- [Work required]: Look through the data below and show every line that includes "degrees".

- [Data supplied]:
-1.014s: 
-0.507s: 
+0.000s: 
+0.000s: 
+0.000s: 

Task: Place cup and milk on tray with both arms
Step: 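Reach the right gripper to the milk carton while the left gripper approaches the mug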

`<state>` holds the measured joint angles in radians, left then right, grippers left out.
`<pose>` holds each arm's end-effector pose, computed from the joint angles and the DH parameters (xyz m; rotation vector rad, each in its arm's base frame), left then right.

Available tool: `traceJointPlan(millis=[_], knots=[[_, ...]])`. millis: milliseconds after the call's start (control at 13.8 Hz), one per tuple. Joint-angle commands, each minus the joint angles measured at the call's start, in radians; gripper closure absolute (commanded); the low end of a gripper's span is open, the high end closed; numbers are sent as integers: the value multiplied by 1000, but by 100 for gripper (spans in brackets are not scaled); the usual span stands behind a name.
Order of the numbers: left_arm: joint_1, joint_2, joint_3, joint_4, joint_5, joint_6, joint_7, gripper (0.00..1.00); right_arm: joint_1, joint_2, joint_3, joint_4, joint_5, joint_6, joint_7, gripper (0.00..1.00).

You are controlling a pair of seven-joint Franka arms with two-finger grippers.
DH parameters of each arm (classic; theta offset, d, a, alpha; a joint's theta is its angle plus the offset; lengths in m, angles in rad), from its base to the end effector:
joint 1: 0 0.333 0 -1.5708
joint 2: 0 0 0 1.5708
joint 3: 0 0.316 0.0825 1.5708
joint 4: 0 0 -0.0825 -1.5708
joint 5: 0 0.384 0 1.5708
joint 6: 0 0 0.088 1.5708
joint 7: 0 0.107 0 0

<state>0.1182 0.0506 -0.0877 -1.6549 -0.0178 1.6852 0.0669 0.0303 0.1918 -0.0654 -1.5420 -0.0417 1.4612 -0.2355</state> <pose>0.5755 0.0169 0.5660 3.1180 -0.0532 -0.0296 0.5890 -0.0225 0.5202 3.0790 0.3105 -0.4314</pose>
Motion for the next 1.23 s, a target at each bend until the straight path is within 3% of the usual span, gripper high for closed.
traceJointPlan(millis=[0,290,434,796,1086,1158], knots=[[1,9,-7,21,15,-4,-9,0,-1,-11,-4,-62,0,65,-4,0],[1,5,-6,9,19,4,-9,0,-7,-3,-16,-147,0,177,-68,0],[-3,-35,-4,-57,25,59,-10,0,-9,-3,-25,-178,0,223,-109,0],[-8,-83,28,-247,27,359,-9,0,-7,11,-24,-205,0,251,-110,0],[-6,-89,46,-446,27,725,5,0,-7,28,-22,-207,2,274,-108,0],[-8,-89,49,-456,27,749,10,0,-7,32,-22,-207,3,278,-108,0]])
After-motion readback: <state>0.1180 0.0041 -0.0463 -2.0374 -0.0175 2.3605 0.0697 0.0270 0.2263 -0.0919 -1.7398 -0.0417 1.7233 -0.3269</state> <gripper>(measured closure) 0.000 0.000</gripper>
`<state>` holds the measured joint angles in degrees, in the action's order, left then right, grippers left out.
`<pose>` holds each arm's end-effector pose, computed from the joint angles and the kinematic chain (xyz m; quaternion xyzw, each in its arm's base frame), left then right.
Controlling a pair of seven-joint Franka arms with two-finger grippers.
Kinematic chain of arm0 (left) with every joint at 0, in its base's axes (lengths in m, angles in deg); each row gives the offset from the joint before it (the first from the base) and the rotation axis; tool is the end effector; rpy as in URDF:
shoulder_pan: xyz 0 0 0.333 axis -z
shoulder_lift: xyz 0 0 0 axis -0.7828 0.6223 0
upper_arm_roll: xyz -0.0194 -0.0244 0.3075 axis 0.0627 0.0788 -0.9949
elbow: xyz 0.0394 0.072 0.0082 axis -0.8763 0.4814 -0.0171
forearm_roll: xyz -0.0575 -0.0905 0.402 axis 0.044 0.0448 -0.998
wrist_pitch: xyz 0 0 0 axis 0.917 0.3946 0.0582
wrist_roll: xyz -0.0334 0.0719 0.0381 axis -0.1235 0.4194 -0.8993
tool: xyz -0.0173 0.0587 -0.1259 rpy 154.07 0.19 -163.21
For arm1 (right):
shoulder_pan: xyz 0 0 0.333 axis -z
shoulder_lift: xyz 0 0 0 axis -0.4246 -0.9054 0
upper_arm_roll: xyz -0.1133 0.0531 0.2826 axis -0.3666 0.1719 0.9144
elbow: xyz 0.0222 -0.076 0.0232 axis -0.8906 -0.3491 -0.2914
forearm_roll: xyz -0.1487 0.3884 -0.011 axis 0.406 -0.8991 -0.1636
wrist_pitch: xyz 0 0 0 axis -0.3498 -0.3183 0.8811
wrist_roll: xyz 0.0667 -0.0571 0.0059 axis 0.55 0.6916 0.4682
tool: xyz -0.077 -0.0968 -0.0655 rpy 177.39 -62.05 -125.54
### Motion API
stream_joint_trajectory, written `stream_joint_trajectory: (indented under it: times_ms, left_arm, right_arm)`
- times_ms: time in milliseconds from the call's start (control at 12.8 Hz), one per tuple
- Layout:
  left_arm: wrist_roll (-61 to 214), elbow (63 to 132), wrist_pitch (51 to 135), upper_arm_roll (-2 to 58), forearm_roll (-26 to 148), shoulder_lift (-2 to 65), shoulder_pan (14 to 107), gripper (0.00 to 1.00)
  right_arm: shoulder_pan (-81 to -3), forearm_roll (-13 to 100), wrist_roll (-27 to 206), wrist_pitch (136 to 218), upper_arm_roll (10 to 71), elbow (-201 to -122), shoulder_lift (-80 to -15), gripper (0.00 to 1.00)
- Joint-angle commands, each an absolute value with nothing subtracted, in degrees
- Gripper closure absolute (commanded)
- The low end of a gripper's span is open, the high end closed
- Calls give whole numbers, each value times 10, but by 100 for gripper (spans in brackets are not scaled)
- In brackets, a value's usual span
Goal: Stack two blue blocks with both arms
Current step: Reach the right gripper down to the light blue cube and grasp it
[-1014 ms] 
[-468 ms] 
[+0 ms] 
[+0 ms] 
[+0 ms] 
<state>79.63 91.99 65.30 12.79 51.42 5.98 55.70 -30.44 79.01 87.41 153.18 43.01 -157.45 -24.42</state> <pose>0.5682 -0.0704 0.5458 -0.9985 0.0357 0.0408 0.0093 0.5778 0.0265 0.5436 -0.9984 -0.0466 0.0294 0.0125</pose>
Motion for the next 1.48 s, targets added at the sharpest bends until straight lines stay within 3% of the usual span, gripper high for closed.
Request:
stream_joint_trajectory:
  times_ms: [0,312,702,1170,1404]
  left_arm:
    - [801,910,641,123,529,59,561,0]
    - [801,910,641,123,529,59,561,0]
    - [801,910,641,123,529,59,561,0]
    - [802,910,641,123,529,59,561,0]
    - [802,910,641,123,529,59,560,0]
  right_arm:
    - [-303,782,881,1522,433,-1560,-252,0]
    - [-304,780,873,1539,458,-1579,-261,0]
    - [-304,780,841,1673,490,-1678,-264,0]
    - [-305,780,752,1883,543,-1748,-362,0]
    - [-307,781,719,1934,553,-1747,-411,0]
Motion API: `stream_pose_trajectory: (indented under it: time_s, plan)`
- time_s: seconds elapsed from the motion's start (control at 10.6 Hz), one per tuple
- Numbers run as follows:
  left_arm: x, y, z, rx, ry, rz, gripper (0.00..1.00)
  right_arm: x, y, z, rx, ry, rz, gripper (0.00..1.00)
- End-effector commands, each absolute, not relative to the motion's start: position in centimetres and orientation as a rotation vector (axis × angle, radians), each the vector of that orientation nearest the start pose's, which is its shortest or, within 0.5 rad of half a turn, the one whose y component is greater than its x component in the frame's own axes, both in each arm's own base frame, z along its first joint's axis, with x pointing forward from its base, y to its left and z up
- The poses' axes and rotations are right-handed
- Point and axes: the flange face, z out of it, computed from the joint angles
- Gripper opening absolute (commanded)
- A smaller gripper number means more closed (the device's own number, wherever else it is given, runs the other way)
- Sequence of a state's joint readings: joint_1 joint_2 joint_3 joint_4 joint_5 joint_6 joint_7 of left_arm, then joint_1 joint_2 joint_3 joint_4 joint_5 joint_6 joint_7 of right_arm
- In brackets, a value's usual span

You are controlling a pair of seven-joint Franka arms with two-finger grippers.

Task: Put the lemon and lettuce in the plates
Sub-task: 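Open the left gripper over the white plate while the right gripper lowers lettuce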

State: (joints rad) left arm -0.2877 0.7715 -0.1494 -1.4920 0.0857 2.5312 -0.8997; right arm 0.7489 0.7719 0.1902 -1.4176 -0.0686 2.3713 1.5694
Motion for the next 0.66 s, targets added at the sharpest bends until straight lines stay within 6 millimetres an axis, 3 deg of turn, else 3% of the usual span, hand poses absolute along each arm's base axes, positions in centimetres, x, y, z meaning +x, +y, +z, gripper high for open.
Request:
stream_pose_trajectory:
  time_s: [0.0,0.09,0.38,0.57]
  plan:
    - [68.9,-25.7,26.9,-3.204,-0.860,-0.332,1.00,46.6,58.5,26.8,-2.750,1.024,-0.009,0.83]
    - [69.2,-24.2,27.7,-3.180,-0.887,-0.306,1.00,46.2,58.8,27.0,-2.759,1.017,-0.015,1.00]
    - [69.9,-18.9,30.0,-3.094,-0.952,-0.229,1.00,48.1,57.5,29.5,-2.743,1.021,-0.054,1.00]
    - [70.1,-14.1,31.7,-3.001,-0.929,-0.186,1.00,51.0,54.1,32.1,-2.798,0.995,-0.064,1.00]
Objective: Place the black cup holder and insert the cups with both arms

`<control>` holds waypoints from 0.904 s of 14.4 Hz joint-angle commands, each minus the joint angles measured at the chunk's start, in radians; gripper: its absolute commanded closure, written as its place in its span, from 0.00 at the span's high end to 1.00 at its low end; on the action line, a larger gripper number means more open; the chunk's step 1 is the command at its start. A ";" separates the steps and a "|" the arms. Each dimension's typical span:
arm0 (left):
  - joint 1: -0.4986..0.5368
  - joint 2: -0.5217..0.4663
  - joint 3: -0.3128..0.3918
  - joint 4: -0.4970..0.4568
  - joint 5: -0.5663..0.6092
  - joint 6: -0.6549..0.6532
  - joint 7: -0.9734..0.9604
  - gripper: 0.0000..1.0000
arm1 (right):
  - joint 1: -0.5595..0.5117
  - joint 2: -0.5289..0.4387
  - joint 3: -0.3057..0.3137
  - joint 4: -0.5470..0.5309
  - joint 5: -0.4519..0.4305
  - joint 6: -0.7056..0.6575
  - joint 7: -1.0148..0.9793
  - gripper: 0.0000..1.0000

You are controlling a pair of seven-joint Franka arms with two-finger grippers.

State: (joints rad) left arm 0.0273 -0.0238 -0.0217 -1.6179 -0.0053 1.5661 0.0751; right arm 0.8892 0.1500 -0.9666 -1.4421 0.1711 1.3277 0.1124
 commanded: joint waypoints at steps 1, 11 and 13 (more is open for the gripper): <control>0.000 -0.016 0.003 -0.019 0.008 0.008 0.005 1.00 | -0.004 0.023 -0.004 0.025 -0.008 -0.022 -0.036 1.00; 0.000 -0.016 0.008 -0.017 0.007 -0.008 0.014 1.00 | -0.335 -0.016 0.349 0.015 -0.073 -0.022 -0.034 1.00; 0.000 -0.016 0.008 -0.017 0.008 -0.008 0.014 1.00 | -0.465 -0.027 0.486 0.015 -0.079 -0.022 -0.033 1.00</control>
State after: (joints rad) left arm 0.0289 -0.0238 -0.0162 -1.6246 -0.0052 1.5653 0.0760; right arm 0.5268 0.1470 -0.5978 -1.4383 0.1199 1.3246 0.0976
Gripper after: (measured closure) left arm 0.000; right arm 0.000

- [The answer]:
`<state>` holds the measured joint angles in degrees, in the action's order, left then right, grippers left out.
- Joint-angle commands, each an absolute value with nothing subtracted, in degrees

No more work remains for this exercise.